Records contained in a dataset
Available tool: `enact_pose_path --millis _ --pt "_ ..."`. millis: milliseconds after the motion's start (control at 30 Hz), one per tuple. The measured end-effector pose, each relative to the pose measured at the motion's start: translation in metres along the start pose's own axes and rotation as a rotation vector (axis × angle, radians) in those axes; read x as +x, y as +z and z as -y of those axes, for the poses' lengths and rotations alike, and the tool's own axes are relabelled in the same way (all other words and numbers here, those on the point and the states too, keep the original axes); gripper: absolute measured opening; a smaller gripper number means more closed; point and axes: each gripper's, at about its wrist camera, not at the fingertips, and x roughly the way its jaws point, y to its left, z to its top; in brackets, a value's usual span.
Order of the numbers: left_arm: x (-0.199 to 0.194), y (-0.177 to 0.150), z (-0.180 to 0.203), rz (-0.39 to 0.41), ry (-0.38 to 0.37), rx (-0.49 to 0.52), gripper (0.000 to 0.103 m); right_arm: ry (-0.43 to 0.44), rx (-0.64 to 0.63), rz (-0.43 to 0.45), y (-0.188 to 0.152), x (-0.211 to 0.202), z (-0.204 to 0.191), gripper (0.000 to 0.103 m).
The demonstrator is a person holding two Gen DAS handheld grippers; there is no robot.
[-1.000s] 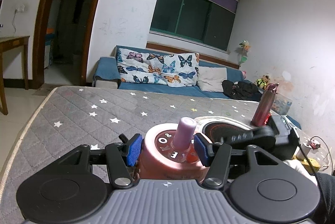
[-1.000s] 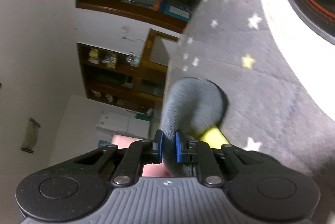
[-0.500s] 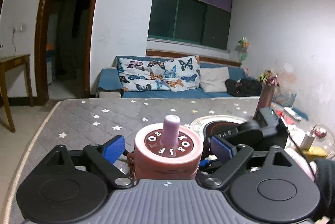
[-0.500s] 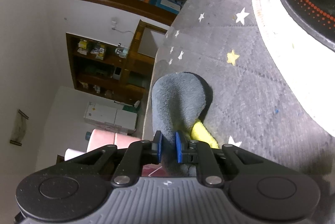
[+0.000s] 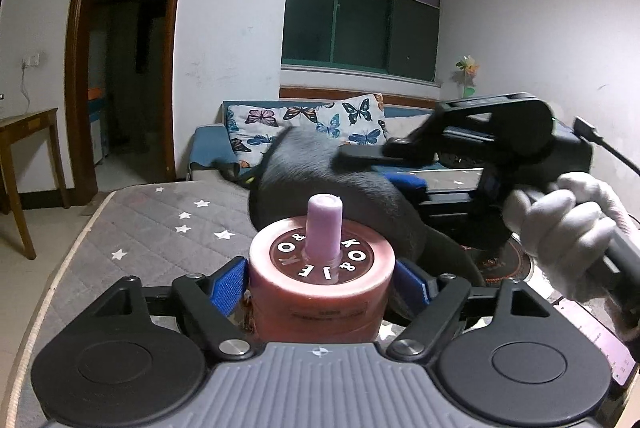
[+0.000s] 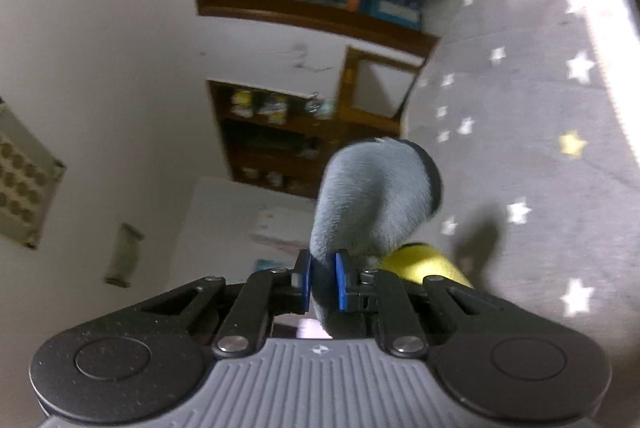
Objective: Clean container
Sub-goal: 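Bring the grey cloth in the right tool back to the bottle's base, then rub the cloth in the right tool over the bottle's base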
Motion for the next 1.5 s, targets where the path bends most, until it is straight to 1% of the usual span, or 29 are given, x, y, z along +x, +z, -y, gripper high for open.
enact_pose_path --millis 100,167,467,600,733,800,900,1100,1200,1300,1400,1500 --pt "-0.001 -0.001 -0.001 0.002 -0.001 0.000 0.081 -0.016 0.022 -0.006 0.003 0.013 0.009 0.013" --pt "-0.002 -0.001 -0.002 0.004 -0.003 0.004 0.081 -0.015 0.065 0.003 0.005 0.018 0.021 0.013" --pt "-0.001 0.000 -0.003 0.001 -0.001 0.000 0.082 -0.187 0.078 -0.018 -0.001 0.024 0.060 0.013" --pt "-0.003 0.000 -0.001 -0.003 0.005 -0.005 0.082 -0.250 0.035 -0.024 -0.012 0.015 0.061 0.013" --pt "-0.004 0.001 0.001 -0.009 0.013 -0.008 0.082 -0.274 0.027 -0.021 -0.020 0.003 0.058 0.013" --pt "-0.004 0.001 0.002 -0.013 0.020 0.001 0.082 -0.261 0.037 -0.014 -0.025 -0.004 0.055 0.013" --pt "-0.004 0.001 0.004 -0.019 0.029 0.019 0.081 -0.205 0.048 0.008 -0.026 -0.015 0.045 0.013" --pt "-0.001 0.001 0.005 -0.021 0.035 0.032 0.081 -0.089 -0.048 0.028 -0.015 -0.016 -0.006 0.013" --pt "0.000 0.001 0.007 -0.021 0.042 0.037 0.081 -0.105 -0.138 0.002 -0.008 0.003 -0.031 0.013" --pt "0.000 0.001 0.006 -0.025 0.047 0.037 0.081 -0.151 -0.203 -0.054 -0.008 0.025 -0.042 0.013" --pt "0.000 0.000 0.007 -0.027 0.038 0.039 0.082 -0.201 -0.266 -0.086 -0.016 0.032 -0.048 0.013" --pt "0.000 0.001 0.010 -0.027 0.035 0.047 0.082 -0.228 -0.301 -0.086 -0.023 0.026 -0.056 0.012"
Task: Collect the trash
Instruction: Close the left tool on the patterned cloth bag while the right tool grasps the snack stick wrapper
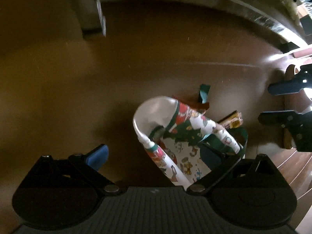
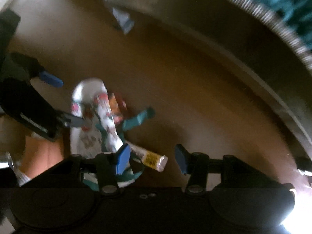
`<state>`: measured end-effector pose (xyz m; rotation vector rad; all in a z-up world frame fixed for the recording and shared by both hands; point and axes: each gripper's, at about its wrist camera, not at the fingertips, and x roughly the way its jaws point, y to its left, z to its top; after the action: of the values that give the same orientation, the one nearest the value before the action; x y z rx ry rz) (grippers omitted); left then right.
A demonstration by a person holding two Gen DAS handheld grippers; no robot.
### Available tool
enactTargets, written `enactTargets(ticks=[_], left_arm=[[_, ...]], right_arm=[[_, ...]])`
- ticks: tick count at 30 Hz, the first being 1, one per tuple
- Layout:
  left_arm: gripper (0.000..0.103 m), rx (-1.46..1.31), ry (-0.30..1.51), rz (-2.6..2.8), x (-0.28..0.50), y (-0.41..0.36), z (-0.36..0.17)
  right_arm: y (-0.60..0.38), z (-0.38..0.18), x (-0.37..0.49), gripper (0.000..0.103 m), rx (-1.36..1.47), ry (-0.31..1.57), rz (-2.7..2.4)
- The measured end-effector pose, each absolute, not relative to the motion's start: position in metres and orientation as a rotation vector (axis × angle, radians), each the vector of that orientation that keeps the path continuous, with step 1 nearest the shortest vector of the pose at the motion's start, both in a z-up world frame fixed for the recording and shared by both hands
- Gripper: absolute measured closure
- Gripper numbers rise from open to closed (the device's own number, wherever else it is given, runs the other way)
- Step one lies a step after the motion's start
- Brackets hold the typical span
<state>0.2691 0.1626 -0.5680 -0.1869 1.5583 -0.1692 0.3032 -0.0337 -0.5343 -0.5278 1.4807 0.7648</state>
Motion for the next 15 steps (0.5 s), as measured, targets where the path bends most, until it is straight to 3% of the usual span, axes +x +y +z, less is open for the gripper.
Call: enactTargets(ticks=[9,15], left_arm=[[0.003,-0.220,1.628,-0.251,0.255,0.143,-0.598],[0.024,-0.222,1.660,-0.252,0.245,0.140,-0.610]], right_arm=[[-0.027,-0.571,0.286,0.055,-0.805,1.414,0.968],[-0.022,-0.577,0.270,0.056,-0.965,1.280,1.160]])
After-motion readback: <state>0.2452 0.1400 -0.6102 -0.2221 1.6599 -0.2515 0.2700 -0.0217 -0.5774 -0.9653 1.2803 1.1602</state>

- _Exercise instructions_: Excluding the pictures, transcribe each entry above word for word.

- _Result for this exercise_:
Available tool: `enact_pose_path --millis _ --pt "_ ..."`. millis: milliseconds after the motion's start (control at 30 Hz), one per tuple. The measured end-effector pose, each relative to the pose measured at the motion's start: translation in metres along the start pose's own axes and rotation as a rotation vector (axis × angle, radians) in those axes; read x as +x, y as +z and z as -y of those axes, for the poses' lengths and rotations alike, and the tool's own axes are relabelled in the same way (all other words and numbers here, those on the point and the states too, keep the original axes); gripper: absolute measured opening; a smaller gripper number means more closed; point and axes: each gripper's, at about its wrist camera, not at the fingertips, and x roughly the way its jaws point, y to its left, z to its top; in brackets, a value's usual span.
Order of the numbers: left_arm: x (-0.199 to 0.194), y (-0.177 to 0.150), z (-0.180 to 0.203), rz (-0.39 to 0.41), ry (-0.38 to 0.37), rx (-0.49 to 0.52), gripper (0.000 to 0.103 m); right_arm: ry (-0.43 to 0.44), rx (-0.64 to 0.63), rz (-0.43 to 0.45), y (-0.188 to 0.152), x (-0.211 to 0.202), z (-0.204 to 0.191), gripper (0.000 to 0.103 m).
The demonstrator is a person holding two Gen DAS handheld grippers; there is no robot.
[-1.000s] 
[-1.000s] 
[-0.500s] 
[-0.500s] 
[+0.000s] 
[+0.000s] 
Objective: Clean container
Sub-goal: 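Bring the grey cloth in the right tool back to the bottle's base, then rub the cloth in the right tool over the bottle's base
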Motion for the next 1.5 s, targets where the path bends most, until it is straight to 1% of the usual span, or 29 are given, x, y, z along +x, +z, -y, gripper high for open.
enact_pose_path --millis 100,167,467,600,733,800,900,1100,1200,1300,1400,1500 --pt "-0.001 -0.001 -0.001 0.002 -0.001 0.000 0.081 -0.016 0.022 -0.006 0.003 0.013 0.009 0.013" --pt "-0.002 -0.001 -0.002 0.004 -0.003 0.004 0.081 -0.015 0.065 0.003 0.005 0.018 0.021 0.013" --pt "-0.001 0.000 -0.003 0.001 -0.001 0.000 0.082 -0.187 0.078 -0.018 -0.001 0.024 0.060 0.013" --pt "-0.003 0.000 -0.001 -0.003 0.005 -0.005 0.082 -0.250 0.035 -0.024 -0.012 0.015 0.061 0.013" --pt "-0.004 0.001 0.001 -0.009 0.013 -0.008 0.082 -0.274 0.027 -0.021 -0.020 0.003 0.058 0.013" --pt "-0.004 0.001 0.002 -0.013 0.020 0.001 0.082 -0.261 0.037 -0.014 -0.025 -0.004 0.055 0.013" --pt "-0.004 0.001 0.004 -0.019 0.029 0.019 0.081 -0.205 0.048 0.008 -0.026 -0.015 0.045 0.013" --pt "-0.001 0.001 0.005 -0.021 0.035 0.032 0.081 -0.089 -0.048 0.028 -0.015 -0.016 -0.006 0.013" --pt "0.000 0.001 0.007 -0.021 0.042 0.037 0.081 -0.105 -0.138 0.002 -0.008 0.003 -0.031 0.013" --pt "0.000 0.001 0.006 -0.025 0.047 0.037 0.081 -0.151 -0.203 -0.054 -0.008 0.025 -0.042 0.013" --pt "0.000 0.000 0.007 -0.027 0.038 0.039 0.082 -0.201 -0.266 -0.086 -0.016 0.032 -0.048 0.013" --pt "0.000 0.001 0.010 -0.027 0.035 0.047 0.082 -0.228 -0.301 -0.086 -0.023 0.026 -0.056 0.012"
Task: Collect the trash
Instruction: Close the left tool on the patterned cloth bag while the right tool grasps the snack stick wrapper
`<state>`: measured end-effector pose (xyz m; rotation vector rad; all in a z-up world frame fixed for the recording and shared by both hands; point and axes: each gripper's, at about its wrist camera, not at the fingertips, and x roughly the way its jaws point, y to its left, z to its top; after the action: of the values that give the same orientation, the one nearest the value before the action; x y z rx ry rz) (grippers omitted); left then right.
A demonstration by a person holding two Gen DAS handheld grippers; no robot.
### Available tool
enactTargets, written `enactTargets(ticks=[_], left_arm=[[_, ...]], right_arm=[[_, ...]])`
- ticks: tick count at 30 Hz, the first being 1, one per tuple
- Layout:
  left_arm: gripper (0.000..0.103 m), rx (-1.46..1.31), ry (-0.30..1.51), rz (-2.6..2.8), x (-0.28..0.50), y (-0.41..0.36), z (-0.36..0.17)
  right_arm: y (-0.60..0.38), z (-0.38..0.18), x (-0.37..0.49), gripper (0.000..0.103 m), rx (-1.36..1.47), ry (-0.31..1.57), rz (-2.7..2.4)
- The measured end-effector pose, each absolute, not relative to the motion's start: position in metres and orientation as a rotation vector (axis × angle, radians), each the vector of that orientation that keeps the path continuous, with step 1 nearest the shortest vector of the pose at the motion's start, both in a z-up world frame fixed for the recording and shared by both hands
- Gripper: absolute measured closure
- Gripper numbers rise from open to closed (the device's own number, wherever else it is given, runs the other way)
- Step one lies a step after the motion's start
- Brackets hold the typical span
<state>0.2691 0.1626 -0.5680 -0.1869 1.5583 -0.1692 0.3032 -0.0337 -0.5343 -0.5278 1.4807 0.7648</state>
Motion for the next 15 steps (0.5 s), as measured, targets where the path bends most, until it is straight to 3% of the usual span, axes +x +y +z, less is open for the gripper.
Call: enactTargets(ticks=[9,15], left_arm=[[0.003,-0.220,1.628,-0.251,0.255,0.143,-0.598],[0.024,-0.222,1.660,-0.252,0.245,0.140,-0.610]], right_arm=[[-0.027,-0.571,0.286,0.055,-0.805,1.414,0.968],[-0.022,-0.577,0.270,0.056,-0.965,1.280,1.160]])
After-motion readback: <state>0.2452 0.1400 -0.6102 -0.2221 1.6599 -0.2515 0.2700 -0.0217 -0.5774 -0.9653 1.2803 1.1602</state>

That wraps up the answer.